(Records Opens)

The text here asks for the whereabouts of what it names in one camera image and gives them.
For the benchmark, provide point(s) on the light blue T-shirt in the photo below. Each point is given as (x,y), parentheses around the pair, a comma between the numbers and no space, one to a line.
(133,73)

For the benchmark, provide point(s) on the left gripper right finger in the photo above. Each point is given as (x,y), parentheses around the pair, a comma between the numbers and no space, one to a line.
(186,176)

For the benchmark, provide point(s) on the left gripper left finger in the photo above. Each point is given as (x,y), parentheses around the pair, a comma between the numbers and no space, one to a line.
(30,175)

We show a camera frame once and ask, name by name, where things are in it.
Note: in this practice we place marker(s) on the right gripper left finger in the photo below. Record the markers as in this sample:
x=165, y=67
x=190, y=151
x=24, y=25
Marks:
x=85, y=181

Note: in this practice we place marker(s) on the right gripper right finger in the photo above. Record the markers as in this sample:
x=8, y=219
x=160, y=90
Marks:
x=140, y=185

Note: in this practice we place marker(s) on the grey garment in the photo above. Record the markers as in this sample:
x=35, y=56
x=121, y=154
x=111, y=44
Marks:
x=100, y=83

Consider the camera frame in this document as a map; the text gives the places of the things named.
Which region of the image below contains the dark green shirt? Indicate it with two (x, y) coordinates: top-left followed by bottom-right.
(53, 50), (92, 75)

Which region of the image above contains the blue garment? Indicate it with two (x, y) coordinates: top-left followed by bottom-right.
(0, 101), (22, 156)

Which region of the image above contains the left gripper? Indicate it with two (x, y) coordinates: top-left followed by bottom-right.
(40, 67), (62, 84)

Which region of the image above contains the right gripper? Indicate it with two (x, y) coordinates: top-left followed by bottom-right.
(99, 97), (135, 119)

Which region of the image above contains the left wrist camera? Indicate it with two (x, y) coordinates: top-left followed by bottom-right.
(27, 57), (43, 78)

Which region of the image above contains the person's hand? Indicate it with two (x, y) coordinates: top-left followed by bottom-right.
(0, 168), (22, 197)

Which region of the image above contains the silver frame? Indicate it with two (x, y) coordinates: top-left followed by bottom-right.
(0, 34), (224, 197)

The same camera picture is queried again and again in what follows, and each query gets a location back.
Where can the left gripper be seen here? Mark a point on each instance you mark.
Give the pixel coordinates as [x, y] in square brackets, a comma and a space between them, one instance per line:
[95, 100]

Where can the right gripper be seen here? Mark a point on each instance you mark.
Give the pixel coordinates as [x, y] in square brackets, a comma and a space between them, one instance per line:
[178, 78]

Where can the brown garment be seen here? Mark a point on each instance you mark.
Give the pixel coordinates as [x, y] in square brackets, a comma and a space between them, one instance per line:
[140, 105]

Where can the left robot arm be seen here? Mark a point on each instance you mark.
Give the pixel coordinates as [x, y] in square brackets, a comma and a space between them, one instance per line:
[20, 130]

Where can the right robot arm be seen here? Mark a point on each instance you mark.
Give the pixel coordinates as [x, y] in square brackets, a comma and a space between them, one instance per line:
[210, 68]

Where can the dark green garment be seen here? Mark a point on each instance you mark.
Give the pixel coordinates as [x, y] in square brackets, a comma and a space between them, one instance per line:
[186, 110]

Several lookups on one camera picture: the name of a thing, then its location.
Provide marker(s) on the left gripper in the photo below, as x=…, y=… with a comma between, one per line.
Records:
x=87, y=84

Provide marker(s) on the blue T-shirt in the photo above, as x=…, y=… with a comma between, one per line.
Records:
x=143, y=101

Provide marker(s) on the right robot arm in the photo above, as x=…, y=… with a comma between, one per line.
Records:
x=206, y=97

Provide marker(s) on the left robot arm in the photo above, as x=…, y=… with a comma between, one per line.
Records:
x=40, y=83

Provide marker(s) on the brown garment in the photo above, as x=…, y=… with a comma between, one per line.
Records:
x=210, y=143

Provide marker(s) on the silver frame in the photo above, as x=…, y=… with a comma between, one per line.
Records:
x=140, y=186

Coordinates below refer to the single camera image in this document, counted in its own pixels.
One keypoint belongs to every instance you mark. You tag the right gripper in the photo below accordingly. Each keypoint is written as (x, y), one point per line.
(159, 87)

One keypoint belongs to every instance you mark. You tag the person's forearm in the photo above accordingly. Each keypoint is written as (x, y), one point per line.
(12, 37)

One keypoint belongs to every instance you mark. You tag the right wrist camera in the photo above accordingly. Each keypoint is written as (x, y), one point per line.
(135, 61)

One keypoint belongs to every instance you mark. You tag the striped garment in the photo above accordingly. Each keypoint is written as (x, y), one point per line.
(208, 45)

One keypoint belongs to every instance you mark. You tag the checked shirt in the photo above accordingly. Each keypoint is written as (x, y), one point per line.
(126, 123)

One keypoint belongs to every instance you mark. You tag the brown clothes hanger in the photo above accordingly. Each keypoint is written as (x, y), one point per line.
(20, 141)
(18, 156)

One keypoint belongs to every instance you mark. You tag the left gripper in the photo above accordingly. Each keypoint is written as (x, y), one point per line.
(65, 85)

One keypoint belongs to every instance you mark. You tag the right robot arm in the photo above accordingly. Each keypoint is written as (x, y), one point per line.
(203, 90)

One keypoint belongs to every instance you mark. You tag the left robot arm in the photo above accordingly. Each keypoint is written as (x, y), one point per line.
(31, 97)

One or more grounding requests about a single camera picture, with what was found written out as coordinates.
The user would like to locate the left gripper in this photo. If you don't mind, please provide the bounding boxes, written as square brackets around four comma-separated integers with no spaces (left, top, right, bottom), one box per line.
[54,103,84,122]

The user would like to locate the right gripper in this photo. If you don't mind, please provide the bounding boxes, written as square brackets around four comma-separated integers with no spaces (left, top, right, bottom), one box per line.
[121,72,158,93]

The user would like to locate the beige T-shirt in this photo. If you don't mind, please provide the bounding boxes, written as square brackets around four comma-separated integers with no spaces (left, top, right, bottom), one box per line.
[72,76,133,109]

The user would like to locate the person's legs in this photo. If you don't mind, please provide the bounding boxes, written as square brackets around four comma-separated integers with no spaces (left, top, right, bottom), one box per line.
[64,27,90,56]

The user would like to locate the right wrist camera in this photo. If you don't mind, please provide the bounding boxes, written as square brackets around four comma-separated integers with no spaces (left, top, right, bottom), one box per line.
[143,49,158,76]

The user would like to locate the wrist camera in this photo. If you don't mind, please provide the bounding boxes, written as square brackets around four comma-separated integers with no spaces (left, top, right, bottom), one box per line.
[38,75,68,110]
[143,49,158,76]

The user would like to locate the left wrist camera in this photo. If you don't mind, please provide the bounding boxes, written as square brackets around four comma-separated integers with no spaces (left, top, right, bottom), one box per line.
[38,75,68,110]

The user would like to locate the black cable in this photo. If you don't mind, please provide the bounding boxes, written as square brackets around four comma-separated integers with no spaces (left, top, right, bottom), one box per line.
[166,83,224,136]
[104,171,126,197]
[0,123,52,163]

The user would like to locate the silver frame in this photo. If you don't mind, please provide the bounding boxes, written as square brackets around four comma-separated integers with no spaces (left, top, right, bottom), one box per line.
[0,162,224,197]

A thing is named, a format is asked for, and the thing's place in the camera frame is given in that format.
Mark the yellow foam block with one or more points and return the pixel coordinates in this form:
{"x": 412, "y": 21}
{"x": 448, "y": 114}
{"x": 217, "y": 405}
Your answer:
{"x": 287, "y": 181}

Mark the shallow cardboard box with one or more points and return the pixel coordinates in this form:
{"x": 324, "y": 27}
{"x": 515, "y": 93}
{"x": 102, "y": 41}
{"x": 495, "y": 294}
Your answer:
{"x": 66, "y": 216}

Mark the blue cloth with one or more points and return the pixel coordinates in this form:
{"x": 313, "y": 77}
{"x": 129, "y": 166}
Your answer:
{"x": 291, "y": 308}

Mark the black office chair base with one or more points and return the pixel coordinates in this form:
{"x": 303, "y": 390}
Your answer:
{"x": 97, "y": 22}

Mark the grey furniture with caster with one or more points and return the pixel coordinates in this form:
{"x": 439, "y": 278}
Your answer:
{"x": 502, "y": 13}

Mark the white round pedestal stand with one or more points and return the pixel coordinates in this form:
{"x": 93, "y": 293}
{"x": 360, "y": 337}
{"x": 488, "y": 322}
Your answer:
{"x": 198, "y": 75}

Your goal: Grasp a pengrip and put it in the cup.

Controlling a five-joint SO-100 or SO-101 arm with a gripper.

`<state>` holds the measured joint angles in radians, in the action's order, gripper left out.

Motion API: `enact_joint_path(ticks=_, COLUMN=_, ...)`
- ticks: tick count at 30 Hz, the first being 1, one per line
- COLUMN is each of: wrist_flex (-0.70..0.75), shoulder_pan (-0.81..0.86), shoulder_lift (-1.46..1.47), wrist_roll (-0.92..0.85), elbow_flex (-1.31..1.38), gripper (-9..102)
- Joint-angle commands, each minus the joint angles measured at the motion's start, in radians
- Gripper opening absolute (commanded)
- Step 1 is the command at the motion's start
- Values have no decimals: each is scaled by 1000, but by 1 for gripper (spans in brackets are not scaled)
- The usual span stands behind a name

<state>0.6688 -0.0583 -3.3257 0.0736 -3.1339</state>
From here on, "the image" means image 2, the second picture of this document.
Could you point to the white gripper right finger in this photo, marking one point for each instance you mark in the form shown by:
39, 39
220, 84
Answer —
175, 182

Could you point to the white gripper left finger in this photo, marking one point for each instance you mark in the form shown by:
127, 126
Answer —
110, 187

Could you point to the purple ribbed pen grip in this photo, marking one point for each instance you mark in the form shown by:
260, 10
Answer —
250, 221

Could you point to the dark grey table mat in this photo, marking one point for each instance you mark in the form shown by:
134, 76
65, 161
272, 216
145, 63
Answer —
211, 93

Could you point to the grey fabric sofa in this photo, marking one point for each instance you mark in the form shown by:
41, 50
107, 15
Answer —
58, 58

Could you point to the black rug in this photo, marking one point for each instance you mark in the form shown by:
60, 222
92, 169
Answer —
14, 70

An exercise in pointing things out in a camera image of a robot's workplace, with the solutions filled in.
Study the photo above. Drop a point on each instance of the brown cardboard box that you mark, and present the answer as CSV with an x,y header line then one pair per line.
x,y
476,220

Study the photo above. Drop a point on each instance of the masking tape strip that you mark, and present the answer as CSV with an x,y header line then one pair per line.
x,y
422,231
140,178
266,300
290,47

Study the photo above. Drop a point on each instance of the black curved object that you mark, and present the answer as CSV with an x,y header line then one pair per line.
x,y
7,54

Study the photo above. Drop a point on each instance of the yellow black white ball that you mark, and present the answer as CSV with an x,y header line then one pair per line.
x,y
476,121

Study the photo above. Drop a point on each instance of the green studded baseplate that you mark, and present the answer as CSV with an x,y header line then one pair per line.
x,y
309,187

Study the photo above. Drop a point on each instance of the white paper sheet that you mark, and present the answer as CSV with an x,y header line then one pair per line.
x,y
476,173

(Records Closes)

→ Your instructions
Within the entries above, find the string "text" and return each line that holds it.

→ Solution for this exercise
The text here asks for the whereabouts of what it names in one camera image and gives them.
Consider the camera frame in this document as a map; the text gives the places of the things named.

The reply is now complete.